Imprensa estatal russa elogia planos de Donald Trump e vê crise transatlântica como vantagem estratégica para Moscou

A crescente tensão entre Estados Unidos e União Europeia em torno do futuro da Groenlândia tem sido motivo de comemoração em Moscou. Segundo análise do editor de Rússia da BBC News, Steve Rosenberg, jornais alinhados ao governo russo passaram a elogiar abertamente o desejo do presidente americano Donald Trump de comprar ou até anexar o território autônomo dinamarquês.

Publicamente, Trump tem justificado o interesse estratégico na Groenlândia ao afirmar que a região estaria cercada por ameaças russas e chinesas no Ártico. Em declarações recentes, o presidente citou a presença de destróieres e submarinos russos como argumento para defender que os Estados Unidos assumam o controle da ilha.

O que poderia parecer um movimento hostil a Moscou, no entanto, foi interpretado de forma oposta pelo Kremlin. Em vez de críticas, a reação da imprensa estatal russa tem sido de apoio explícito à iniciativa americana — sobretudo por seu potencial de aprofundar divisões entre Washington e seus aliados europeus.

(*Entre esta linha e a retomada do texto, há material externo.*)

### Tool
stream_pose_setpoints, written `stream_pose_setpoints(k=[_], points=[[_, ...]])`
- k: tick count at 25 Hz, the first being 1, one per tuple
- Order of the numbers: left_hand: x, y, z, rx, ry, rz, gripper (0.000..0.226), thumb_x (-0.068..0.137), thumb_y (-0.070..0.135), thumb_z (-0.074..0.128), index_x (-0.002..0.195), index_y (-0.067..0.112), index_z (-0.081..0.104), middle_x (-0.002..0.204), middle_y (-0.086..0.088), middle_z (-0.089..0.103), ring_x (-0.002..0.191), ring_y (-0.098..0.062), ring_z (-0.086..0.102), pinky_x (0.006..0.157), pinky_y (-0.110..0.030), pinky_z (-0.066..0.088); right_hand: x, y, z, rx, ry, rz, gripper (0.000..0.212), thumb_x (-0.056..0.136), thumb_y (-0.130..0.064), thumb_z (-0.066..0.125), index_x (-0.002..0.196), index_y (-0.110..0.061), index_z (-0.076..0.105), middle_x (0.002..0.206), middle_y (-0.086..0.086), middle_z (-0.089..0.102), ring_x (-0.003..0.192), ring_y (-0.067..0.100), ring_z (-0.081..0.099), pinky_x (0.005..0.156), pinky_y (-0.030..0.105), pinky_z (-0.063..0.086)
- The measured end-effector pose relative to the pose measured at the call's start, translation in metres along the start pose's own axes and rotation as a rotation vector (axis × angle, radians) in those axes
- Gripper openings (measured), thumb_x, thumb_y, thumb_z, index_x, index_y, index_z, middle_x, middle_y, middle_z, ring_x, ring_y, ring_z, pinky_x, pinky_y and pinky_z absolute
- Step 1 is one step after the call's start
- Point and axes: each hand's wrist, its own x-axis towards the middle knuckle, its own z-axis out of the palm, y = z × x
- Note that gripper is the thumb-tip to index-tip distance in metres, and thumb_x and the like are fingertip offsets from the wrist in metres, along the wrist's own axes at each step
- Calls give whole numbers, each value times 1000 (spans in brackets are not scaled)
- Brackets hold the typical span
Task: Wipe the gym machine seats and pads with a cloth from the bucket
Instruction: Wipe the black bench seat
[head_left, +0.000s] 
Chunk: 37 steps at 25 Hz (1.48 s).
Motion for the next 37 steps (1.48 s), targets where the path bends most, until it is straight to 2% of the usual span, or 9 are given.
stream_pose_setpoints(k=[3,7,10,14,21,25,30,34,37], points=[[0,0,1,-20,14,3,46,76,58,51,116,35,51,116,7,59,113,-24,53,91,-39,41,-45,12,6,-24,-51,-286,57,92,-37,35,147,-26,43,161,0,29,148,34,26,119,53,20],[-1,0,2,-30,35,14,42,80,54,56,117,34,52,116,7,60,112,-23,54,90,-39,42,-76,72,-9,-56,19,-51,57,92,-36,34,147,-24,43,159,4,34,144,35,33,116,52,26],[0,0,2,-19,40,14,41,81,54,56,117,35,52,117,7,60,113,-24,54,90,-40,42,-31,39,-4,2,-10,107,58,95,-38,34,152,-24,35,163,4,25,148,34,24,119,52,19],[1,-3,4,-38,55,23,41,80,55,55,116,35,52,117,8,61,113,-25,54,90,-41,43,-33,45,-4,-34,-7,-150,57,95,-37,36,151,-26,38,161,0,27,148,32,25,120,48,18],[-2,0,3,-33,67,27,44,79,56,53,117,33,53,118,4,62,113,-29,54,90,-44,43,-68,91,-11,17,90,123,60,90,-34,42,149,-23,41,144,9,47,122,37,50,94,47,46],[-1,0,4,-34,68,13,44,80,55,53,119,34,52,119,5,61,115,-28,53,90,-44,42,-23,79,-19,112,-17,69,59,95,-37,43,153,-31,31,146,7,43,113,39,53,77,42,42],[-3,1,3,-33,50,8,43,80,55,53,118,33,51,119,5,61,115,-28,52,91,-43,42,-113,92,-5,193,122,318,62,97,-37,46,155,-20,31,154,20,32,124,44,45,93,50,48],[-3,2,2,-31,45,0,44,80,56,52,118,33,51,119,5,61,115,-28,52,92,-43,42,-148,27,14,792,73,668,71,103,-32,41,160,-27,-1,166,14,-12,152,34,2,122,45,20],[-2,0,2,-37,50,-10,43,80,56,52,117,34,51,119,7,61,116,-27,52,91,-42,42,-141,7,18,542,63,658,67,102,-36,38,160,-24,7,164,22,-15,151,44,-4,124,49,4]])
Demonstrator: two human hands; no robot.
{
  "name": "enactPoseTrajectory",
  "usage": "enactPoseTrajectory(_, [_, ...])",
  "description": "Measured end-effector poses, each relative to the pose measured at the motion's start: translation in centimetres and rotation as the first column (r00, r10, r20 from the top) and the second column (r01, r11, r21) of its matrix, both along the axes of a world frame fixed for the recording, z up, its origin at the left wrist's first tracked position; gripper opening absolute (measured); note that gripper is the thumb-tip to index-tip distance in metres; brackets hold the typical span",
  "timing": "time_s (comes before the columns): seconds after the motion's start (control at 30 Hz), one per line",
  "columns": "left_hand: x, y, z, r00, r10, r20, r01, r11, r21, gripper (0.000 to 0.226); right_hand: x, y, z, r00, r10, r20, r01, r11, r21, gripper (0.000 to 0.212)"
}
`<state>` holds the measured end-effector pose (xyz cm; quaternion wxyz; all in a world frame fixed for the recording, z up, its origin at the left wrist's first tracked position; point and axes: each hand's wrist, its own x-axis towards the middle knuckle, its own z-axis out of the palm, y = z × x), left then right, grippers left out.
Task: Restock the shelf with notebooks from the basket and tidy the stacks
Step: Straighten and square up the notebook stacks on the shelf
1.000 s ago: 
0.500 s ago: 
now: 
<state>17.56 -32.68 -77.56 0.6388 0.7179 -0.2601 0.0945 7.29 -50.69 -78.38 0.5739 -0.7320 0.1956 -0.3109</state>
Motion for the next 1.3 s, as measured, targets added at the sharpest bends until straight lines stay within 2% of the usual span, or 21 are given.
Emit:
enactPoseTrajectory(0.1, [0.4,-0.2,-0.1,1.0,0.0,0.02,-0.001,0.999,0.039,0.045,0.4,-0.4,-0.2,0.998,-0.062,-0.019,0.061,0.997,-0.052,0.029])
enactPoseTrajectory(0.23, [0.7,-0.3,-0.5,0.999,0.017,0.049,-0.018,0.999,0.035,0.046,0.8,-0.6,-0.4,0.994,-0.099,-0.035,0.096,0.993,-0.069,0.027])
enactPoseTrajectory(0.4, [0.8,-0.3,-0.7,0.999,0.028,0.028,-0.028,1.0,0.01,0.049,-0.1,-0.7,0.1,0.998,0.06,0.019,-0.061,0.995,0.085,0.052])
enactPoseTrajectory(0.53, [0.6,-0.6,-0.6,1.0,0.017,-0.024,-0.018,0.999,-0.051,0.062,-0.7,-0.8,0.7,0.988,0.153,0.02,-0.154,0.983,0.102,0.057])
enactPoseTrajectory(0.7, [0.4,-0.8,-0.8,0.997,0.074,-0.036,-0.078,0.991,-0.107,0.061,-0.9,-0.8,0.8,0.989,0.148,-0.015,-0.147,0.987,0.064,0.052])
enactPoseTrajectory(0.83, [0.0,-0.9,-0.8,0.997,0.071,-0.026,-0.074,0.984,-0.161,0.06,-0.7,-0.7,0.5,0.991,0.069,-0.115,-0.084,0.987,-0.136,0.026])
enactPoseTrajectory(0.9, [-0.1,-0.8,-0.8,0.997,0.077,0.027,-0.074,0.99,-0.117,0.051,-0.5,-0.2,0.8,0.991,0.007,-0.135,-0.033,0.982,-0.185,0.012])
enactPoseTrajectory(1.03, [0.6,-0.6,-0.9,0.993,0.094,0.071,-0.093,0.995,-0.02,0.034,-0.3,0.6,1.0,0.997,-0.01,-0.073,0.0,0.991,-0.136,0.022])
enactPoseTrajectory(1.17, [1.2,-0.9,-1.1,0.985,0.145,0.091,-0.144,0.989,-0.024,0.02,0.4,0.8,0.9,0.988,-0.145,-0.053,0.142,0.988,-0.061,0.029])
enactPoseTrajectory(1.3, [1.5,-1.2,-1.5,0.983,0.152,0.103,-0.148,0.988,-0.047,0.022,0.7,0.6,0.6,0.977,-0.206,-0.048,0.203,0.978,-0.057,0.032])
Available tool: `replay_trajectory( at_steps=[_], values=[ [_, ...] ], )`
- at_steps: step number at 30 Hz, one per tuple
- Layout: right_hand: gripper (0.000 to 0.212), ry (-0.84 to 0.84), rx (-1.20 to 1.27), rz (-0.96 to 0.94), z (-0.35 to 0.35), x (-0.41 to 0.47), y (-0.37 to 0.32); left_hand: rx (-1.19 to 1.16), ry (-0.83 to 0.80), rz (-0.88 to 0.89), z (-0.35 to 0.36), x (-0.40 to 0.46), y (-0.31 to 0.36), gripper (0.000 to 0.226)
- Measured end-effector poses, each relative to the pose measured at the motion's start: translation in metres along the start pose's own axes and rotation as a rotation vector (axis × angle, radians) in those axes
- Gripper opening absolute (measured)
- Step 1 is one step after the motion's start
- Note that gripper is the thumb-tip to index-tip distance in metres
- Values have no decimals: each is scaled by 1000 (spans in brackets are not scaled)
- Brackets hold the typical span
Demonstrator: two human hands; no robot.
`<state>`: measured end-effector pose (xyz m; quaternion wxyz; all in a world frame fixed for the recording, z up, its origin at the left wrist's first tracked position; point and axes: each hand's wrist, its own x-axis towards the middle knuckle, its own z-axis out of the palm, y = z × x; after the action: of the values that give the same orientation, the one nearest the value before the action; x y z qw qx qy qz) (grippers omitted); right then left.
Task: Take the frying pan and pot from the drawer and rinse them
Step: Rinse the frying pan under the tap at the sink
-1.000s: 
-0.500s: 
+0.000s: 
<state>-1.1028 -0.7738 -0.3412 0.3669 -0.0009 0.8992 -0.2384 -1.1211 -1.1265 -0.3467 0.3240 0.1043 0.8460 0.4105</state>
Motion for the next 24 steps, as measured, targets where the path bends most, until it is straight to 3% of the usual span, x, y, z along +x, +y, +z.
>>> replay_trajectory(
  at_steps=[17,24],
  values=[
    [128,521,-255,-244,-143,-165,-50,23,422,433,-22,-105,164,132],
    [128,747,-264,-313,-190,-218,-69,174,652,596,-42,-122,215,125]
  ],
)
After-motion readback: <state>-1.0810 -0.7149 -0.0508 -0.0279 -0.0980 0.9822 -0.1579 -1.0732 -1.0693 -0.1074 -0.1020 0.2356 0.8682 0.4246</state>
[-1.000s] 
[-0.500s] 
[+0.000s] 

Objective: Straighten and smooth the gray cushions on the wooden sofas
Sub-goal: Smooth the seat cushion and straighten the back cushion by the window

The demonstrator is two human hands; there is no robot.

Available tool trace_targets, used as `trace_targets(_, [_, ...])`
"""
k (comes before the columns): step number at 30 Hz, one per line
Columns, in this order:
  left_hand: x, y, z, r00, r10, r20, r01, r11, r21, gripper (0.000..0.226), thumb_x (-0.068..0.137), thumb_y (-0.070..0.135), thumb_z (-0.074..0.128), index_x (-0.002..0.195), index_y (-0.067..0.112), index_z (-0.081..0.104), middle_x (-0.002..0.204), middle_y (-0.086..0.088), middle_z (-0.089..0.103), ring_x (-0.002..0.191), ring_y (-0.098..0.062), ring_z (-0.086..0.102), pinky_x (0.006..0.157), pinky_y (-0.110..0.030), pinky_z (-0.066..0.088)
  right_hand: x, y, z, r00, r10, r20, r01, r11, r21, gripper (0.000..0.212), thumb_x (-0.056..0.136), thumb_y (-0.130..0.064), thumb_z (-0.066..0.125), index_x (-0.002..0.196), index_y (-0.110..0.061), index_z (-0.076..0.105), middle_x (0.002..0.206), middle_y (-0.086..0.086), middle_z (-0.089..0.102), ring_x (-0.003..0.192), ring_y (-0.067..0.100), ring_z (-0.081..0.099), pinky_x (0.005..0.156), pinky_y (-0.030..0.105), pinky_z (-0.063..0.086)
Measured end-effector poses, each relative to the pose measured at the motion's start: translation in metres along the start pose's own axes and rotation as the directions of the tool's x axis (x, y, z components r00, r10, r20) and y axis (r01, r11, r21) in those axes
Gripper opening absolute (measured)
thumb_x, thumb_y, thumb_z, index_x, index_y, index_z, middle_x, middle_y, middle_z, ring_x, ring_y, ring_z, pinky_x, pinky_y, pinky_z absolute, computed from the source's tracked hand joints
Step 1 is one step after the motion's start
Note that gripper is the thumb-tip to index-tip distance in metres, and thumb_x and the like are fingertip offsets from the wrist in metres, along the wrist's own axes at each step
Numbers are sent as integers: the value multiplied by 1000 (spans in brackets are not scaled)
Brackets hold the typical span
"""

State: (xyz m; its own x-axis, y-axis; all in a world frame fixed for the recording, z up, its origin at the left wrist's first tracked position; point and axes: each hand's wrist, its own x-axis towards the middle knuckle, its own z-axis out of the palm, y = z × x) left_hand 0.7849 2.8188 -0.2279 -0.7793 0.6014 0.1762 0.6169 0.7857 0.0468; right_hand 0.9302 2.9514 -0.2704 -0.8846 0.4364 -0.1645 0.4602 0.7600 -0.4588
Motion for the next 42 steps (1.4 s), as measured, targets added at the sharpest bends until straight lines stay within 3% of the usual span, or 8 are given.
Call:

Apoio aberto da imprensa russa

Em um artigo que chamou atenção pela retórica favorável a Trump, o jornal oficial do governo russo, Rossiyskaya Gazeta, elogiou o plano de anexação e atacou duramente os líderes europeus que se opõem à ideia. Segundo a publicação, a resistência da Dinamarca e de outros países europeus representa “teimosia” e “falsa solidariedade” de aliados tradicionais dos Estados Unidos, como Reino Unido e França.

O texto sugere ainda que Bruxelas torce por um enfraquecimento político de Trump nas eleições legislativas americanas para impedir o que o jornal chama de “o maior negócio da vida” do presidente.

A Groenlândia como símbolo político

Na visão da imprensa russa, a anexação da Groenlândia teria um valor histórico para Trump. O jornal chega a afirmar que, se o território fosse incorporado aos Estados Unidos até 4 de julho de 2026 — data do 250º aniversário da independência americana — Trump entraria para a história como o líder que consolidou a “grandeza” do país.

Com a Groenlândia, os Estados Unidos se tornariam o segundo maior país do mundo em extensão territorial, atrás apenas da Rússia, superando inclusive o Canadá. O feito é comparado, de forma hiperbólica, a marcos históricos como a abolição da escravidão por Abraham Lincoln.

Interesses de Moscou

Para o analista da BBC, o entusiasmo russo não está ligado a simpatia por Trump, mas ao ganho estratégico que uma crise entre EUA e Europa pode gerar. Um conflito diplomático dessa magnitude enfraqueceria a coesão do bloco ocidental, desviaria atenções da guerra na Ucrânia e reduziria a pressão internacional sobre Moscou.

Além disso, ao incentivar Trump a não recuar, a mensagem implícita do Kremlin é clara: qualquer movimento que fragilize a relação transatlântica favorece os interesses russos no tabuleiro geopolítico global.

Assim, enquanto Washington e Bruxelas trocam acusações sobre soberania e segurança no Ártico, Vladimir Putin observa o embate com satisfação — não pelo destino da Groenlândia em si, mas pelo impacto que a disputa pode causar no equilíbrio de poder entre seus adversários.